The Girl
The car stopped just at a path that was long and winding. It was cobblestone and continued over a few green-rolling hills. The Girl's Mother turned around and looked to look at her. "Well, dear, here we are at Aunties. Now then your father will help you with your bags, and you be good for your Aunt. We'll be back Monday to pick you up."
Her Father got out of the car and came around to the door and opened it for her. She stepped out of the car. Her hair was in a very long braid, down the side of her head. The Girl's eyes were wide and an amber color. Like the eye of a cat and like a cat the poor Girl was curious.
Down the hill towards her Aunt's all you could see was a fog. Her Father walked her down the long cobblestone path. They walked and walked. They walked through a swamp, a forest and a dry deserted place, quite like a deserted isle. However deserted isles are always covered with water and strange creatures like Hiders, which haven't been discovered because of their tendency to hide well. It began to rain as they could see the outline of the house.
The house was crooked and sat like a very long rectangle. This was a gauche thing because most houses are meant to be square and small and pleasant. Whereas this house was tall and dark and on the second floor there were no windows visible. The rest of the floors were a mere shadow midst the murkiness.
The Girl's Father and herself approached the house and climbed up the two steps that led onto the front porch. As the Girl began to see the undersized door on the left of the building (instead of the center of the wall where doors ought to be) she began to feel like a giant and almost crushed Wilhelmina's hand. (Wilhelmina is a friend of the Girl who her father now took from her and stuffed inside her suitcase.)
"Now then," began her Father, as he bent down slightly to look at her, "I expect you will be good for your Aunt and since this being your first time meeting her: I think you should know she rather doesn't like dolls. I suggest you keep Wilhelmina close and out of sight, as well."
This advice made the Girl shiver a bit and she felt herself begin to shrink now. As her Father straightened and knocked on the door. The knock seemed to echo all around them and a lot of bats flew past the door. One even landed on the porch and lay there in exhaustion. The bat opened its mouth and spoke loud and clear: "Girl! Get away from here your Aunt is an evil witch who cooks bats eyes and eats them. She owns a vacuum cleaner, which she flies on full moons. In shimmering jars she keeps malicious things. With a tug of her ear she'll turn you into a toad, and your Father into a rat, and keep you both in cage, and all day you will sit and recite poetry."

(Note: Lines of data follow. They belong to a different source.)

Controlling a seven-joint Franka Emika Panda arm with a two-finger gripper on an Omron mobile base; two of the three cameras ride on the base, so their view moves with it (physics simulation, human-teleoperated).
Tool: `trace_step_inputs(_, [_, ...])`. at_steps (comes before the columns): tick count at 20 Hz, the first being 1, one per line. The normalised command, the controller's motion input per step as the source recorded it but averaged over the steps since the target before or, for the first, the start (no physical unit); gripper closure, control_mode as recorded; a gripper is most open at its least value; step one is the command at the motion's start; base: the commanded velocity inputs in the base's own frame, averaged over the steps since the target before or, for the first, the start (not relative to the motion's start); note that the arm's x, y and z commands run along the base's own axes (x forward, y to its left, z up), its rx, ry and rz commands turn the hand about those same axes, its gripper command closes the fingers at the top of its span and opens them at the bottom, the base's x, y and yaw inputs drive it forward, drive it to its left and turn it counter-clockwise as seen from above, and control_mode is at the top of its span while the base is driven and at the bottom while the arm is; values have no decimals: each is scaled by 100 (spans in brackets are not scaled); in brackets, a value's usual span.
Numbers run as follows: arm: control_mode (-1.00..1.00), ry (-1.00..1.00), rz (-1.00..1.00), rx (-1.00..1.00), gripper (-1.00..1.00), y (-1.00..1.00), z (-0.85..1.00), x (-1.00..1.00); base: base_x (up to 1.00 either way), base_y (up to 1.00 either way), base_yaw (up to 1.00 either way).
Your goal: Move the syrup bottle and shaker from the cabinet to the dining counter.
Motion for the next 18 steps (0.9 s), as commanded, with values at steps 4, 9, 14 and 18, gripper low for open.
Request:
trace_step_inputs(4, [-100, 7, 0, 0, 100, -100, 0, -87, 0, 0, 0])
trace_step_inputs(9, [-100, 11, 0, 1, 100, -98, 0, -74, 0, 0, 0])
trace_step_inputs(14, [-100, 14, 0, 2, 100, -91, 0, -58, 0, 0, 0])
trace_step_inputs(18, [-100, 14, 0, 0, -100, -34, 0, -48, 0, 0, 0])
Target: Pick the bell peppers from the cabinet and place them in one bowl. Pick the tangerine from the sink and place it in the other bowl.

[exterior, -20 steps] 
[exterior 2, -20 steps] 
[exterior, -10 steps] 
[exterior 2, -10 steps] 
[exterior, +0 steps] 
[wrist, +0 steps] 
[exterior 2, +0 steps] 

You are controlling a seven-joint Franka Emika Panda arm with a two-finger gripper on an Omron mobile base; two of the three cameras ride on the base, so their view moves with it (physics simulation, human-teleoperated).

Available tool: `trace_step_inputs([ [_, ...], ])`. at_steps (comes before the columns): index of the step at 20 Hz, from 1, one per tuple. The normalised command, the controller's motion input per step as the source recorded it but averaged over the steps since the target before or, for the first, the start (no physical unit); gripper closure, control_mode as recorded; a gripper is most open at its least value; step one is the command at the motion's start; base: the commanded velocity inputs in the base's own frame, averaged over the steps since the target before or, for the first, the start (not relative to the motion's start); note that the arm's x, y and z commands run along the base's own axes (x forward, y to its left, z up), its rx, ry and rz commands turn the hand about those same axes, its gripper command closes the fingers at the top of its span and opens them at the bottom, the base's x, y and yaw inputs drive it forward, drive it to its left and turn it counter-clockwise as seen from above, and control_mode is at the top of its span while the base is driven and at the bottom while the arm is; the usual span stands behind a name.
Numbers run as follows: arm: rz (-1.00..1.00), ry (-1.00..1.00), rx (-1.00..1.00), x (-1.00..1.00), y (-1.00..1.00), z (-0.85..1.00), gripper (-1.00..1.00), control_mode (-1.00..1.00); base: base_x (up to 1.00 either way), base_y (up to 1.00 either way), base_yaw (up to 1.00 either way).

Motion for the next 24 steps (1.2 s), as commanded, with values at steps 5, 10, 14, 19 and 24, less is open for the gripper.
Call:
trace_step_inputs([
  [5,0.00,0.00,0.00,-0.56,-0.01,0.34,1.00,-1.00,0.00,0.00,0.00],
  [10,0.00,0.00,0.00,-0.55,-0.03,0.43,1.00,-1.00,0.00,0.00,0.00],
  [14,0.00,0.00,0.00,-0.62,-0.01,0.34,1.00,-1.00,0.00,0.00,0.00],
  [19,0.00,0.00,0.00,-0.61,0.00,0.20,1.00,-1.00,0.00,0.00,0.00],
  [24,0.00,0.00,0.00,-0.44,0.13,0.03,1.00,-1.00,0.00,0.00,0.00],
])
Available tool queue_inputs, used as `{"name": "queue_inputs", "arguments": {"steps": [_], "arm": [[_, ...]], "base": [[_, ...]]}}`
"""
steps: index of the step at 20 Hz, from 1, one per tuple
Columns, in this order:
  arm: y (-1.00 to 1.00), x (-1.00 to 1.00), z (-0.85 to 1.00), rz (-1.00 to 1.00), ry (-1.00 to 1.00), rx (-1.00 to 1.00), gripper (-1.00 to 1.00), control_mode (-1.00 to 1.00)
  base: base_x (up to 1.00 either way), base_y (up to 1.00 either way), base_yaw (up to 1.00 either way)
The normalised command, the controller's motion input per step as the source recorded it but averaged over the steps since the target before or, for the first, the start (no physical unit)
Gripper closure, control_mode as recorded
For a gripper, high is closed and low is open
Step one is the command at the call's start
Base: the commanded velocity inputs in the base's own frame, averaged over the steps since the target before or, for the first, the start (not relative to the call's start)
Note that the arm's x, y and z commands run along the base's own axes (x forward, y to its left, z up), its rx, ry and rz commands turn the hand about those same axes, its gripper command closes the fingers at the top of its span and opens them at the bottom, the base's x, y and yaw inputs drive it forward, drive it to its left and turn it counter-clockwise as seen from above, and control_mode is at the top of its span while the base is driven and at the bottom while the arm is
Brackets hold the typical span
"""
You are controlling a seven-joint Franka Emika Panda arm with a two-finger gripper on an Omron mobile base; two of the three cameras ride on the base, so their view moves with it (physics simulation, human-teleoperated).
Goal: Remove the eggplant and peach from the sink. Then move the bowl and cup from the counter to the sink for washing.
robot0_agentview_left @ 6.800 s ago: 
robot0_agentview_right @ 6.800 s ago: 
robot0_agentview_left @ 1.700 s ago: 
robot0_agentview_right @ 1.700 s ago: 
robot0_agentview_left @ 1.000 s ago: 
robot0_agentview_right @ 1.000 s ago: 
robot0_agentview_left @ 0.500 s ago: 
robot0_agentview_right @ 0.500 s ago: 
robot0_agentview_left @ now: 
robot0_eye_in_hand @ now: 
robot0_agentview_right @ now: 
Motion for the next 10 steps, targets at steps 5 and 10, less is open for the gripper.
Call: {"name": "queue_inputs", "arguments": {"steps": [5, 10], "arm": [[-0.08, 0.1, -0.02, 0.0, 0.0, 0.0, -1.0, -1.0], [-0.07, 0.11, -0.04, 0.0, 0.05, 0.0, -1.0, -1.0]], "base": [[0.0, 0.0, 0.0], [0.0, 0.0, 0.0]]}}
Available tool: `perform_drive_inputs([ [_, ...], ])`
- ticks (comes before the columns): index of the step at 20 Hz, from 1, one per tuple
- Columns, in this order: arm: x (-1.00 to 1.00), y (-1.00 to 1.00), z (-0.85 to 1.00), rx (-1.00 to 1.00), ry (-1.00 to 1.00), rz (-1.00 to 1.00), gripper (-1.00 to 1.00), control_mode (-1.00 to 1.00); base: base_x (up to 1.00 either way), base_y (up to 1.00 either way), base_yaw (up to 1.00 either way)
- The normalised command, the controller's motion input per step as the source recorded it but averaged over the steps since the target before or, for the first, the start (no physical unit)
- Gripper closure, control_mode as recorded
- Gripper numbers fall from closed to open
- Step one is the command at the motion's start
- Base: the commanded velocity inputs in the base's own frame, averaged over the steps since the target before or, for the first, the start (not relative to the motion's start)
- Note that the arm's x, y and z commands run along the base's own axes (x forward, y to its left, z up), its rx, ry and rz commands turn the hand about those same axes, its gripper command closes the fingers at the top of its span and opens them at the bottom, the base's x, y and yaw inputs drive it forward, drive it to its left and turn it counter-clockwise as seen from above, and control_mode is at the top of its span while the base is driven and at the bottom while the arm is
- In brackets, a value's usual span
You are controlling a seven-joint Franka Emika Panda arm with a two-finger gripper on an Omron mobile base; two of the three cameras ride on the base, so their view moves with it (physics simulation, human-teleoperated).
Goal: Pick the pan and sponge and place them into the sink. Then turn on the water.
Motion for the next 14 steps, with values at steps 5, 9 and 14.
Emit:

At least that is what he would've said. If it weren't that the door were opened just as he begun to squeak. There was a little old looking lady standing at the door, who let out a loud cackle of a laugh when she saw the Girl. Her Father pushed her along and somehow she was inside the house with her suitcase before her Father could even tip her hat.
It's funny how that happens. One moment you're in a beautiful green meadow and the next you're in a sordid oily black pond in Timbuktu where birds and the trees laugh at you. It's akin to the whole world going in fast-forward and somehow the pollution in the air affects your head and you can't remember anything of the sort.
"Auntie?" asked the Girl, as she looked up at the cackling lady.
"No, child. You may call me that if you wish, but my name is Lady Seovul. However I am enamored to congregate you."
That is one of the things about Lady Seovul. She's a lovely Lady and very good at making blueberry cookies in the shape of little crows but she is not so good at speaking on the whole. She uses the largest words and some of them are very droll, however some are so big that no one ever understands what she is trying to say. The only one that can understand her would be the Girl's Aunt.
"Your Aunt is not in the domicile at the jiffy, my honey. She is absent to go and get some warmer blankets for you, and several supplementary jars of jam for Clarkson and I," said Lady Seovul with not even a snicker.
Although the Girl found her speaking strange she did not laugh, because it is impolite to laugh at one's manner of anything. Even if the manner is utterly preposterously riotous.
"And who is Clarkson?" asked the Girl.